SQL Server (2000, 2005, 2008): Recovery/Rollback Taking Longer Than Expected

I have blogged on the various ways to determine the state of recovery but this week I was involved in an interesting discussion around rollback. The transaction has run for 14 hours and then a KILL SPID was issued. The SPID goes into rollback and happed to do so for 2 days and 4 hours.

The natural question is why not 14 hours to rollback?

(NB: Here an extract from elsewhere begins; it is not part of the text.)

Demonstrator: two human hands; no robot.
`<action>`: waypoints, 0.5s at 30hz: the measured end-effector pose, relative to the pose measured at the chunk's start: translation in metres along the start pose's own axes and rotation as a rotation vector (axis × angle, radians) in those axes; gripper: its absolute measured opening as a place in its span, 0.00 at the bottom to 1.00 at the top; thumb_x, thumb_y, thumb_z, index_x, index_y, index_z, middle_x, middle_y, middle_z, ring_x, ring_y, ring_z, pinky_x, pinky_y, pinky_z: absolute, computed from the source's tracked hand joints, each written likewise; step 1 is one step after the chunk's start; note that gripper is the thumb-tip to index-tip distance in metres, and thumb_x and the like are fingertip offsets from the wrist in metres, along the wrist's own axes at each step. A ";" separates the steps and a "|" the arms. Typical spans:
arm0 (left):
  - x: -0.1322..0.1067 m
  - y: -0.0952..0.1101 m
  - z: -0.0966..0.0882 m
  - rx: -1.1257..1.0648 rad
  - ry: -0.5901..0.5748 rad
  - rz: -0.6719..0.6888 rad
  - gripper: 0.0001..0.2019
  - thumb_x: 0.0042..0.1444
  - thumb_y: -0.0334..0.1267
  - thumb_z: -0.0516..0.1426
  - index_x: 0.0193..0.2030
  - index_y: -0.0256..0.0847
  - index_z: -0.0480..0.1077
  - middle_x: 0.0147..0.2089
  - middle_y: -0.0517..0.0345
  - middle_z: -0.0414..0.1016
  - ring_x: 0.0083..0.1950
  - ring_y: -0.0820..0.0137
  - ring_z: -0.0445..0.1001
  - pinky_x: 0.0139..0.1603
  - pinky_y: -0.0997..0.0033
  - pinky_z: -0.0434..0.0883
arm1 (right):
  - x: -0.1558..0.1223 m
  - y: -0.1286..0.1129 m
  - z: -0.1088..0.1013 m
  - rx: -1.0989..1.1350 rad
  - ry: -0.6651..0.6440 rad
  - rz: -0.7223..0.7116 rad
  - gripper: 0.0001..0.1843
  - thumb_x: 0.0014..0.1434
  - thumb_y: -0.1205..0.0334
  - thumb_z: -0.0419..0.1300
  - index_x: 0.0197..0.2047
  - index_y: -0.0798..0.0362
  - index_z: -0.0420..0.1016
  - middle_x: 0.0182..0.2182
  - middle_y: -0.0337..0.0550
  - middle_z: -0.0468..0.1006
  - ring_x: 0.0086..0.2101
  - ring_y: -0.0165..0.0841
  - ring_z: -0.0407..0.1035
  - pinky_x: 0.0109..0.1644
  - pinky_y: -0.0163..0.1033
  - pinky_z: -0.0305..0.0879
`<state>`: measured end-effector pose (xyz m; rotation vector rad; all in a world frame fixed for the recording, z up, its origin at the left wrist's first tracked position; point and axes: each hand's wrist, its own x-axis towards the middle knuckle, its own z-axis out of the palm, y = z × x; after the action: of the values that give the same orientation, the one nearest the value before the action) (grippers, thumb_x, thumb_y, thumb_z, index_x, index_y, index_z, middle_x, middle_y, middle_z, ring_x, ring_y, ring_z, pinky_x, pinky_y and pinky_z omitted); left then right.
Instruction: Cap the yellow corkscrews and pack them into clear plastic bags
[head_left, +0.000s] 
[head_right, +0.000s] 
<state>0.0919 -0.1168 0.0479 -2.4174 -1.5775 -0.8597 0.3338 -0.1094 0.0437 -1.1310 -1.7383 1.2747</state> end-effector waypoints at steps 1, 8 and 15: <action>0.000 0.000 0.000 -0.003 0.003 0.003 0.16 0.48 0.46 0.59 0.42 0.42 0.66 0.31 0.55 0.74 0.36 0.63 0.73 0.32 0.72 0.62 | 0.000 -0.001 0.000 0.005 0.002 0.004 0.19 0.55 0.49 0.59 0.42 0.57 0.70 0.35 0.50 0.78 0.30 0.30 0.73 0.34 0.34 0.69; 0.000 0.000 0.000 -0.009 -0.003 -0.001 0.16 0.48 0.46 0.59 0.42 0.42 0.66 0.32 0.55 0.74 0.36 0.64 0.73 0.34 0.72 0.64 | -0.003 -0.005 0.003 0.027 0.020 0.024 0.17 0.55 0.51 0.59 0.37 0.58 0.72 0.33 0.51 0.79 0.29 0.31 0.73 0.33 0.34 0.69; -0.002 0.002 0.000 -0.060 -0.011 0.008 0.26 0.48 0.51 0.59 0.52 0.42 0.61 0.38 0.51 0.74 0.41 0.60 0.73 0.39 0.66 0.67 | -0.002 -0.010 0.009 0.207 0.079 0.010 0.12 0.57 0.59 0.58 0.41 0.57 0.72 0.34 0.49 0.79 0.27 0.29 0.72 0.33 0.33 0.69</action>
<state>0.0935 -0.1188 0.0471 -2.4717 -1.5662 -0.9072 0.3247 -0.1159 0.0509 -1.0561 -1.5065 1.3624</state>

It is hard to tell without some specific details but if the original query used parallel workers it could have done more than 14 hours of work. For example if the update ran with 4 workers, in parallel, it would have done 56 hours of work or 2.3 days.   Rollback is mostly single threaded so it might take 4x times as long to complete the rollback.   Also, read ahead is often more efficient during execution because the plan is known where rollback has to work from log records and might not be able to drive buffer fetches in the same way.

The next question was: Should I restart the SQL Server service? Would that be faster?

Generally it is not faster because you have to start recovery again from the begin transaction and determine where to start fix-ups of the databases. This means lots of I/O again and this time with a cold cache and probably no other access to the database.

Still Think Recovery/Rollback Is Stuck

If you really think that recovery or rollback should have completed you can issue the following T-SQL commands to capture a dump of the SQL Server process and provide it to Microsoft SQL Server Support for further analysis.

dbcc traceon(-1, 2546, 2551)

dbcc stackdump(1)

dbcc traceoff(-1, 2546, 2551)

This will generate a .mdmp file in the LOG directory. Continue to allow the recovery or rollback to continue and contact Microsoft SQL Server Support for further assistance.

Large Log File

You should also be aware that allowing the log file to grow large and generate huge numbers of VLFs could increase recovery time.

If the database being recovered has a lot of VLFs (Virtual Log Files), the discovery phase that occurs during pre-recovery can take a long time to complete. The number of rows returned by DBCC LOGINFO (dbname) will confirm if this is a possibility. In a typical problem scenario, this query will return several 1000 in a difficult scenario 1.2 million VLFS. This problem could occur even if there are no transactions to recover. The best solution is to shrink the log file to a very small value, confirm that the number of VLFs is few 100s or less, then re-size the log by expanding (or growing ) in a large increment.

Bob Dorr
SQL Server Principal Escalation Engineer